On 28.08.2013 16:52, Alexandre Patry wrote:
> Hi,
>
> I use RUTA and I want to delete an annotation if it is within the
> first 50 tokens of a document. I came up with the following rules :
>
> ANY{POSITION(Document, 1)-> Header}; // Annotate the
> first token in the document
> Header{->SHIFT(Header, 1, 2)} ANY[0,49]; // Appends the
> 49 following tokens
> ToDelete{POSITION(Header, 1) -> UNMARK(ToDelete)};// Delete the
> first ToDelete if it is within the header
>
>
> These rules work as expected but they are *really* slow. Is there a
> faster way to achieve that?
>
Oh yes, the first rule is really slow. I always miss an action MARKFIRST
(as there is a MARKLAST).

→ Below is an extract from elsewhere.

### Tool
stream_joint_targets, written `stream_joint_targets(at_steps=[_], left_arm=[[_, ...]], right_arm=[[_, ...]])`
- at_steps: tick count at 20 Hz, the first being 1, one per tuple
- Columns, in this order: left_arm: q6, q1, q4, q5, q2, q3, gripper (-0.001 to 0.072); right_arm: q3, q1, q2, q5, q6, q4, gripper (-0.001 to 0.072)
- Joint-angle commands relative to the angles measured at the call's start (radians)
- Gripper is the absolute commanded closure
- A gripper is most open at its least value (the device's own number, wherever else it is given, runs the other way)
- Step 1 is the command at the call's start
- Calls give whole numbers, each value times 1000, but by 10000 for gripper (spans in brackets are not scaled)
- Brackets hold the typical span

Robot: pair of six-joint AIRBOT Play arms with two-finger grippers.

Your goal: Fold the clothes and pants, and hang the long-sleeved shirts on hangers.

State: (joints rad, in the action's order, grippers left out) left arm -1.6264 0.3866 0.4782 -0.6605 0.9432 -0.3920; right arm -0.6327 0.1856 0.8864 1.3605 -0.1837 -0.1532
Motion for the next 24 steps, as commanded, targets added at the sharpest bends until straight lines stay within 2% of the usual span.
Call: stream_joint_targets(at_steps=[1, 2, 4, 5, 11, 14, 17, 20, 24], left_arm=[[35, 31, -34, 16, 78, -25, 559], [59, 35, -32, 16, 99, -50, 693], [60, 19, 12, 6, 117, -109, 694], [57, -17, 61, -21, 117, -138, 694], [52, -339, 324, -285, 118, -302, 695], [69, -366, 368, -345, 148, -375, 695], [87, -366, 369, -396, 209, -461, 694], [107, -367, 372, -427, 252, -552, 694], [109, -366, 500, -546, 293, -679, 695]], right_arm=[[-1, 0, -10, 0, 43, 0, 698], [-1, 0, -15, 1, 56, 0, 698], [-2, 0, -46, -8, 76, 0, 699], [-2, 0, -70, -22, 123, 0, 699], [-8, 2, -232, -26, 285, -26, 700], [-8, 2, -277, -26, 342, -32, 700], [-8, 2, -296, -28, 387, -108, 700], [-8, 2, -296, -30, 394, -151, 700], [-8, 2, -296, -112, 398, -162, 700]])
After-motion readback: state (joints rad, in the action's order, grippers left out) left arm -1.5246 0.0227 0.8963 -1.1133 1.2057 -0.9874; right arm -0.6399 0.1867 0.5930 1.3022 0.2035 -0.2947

I will add it today or tomorrow.
There are two reasons why the first rule is slow:
ANY has to look at all tokens and POSITION is just the slowest condition
in Ruta.
For now you could use a rule like:
ANY{STARTSWITH(Document)-> Header};
... which avoids at least the POSITION condition.

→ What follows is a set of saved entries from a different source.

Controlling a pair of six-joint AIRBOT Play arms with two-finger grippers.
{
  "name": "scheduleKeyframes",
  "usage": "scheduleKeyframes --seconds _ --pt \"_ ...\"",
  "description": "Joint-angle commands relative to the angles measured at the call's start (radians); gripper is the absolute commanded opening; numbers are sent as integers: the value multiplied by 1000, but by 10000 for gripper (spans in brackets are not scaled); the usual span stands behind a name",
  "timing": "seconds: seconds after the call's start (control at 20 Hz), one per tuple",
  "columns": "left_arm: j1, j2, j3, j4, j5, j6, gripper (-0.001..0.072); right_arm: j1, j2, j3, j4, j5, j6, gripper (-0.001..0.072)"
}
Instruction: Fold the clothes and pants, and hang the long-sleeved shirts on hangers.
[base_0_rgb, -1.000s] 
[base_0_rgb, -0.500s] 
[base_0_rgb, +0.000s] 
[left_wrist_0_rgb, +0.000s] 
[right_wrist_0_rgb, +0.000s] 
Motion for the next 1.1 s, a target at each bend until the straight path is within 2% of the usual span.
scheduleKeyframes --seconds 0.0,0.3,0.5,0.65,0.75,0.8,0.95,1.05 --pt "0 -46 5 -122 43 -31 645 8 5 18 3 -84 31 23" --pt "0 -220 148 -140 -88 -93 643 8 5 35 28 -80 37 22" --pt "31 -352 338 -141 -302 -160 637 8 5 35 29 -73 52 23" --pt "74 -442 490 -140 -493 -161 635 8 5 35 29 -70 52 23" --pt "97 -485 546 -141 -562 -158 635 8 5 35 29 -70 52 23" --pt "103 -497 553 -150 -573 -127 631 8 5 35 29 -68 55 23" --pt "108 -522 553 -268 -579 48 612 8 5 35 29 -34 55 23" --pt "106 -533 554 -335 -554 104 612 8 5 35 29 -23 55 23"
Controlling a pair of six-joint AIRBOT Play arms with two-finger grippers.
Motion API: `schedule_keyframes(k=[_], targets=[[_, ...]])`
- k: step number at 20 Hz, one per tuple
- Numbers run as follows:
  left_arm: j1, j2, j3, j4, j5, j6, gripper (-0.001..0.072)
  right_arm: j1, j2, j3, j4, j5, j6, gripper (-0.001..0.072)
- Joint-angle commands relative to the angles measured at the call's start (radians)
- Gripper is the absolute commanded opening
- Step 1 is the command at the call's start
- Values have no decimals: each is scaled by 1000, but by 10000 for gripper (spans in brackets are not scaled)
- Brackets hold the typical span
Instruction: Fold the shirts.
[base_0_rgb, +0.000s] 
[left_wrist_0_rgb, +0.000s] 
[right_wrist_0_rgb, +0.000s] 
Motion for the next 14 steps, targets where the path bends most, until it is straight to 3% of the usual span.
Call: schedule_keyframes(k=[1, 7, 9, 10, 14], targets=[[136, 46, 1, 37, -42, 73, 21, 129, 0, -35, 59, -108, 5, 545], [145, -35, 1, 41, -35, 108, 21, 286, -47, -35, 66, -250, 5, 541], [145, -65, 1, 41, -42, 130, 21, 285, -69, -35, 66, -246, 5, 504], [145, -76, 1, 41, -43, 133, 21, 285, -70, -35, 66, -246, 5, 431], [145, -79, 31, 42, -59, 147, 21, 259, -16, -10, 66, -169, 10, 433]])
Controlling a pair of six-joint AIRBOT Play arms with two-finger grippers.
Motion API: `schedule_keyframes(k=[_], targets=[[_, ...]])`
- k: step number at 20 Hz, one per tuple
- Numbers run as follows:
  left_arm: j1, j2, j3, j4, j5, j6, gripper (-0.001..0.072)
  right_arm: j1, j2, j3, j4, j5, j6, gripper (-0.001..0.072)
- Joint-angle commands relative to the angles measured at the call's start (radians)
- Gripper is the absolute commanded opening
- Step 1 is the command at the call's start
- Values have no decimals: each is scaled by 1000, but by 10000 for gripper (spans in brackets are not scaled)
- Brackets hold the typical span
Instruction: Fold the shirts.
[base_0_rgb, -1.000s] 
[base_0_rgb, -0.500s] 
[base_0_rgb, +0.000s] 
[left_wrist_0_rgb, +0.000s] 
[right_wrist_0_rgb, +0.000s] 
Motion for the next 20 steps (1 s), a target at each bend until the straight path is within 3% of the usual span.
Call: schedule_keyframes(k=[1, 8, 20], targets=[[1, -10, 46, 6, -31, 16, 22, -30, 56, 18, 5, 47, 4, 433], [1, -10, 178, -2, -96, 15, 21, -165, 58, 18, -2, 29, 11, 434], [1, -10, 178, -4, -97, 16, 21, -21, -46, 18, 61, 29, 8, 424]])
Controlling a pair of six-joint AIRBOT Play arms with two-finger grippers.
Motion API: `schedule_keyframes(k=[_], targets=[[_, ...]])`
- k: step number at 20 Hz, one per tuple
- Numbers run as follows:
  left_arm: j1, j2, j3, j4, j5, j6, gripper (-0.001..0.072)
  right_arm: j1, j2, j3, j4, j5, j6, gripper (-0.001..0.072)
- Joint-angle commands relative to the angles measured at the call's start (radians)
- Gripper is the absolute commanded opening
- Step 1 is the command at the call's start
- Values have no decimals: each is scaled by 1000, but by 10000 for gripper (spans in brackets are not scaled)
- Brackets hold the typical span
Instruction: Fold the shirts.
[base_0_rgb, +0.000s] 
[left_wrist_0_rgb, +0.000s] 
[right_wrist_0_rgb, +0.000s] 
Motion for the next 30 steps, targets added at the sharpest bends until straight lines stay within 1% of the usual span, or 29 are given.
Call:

A simple test with a 200 W document:
...
ANY{POSITION(Document, 1)-> Header}; // [0.274s|93.52%]
Header{->SHIFT(Header, 1, 2)} ANY[0,49]; // [0.090s|3.07%]
ToDelete{POSITION(Header, 1) -> UNMARK(ToDelete)}; // [0.030s|1.02%]
...
ANY{STARTSWITH(Document)-> Header}; // [0.047s|50.00%]
Header{->SHIFT(Header, 1, 2)} ANY[0,49]; // [0.029s|30.85%]
ToDelete{POSITION(Header, 1) -> UNMARK(ToDelete)}; // [0.011s|11.7%]
well, that's still slow (in debug mode) and I actually wonder why the
other rules are getting faster... but I hope that the performance will
soon be improved :-)
Best,
Peter
> Thanks,
>
> Alexandre
>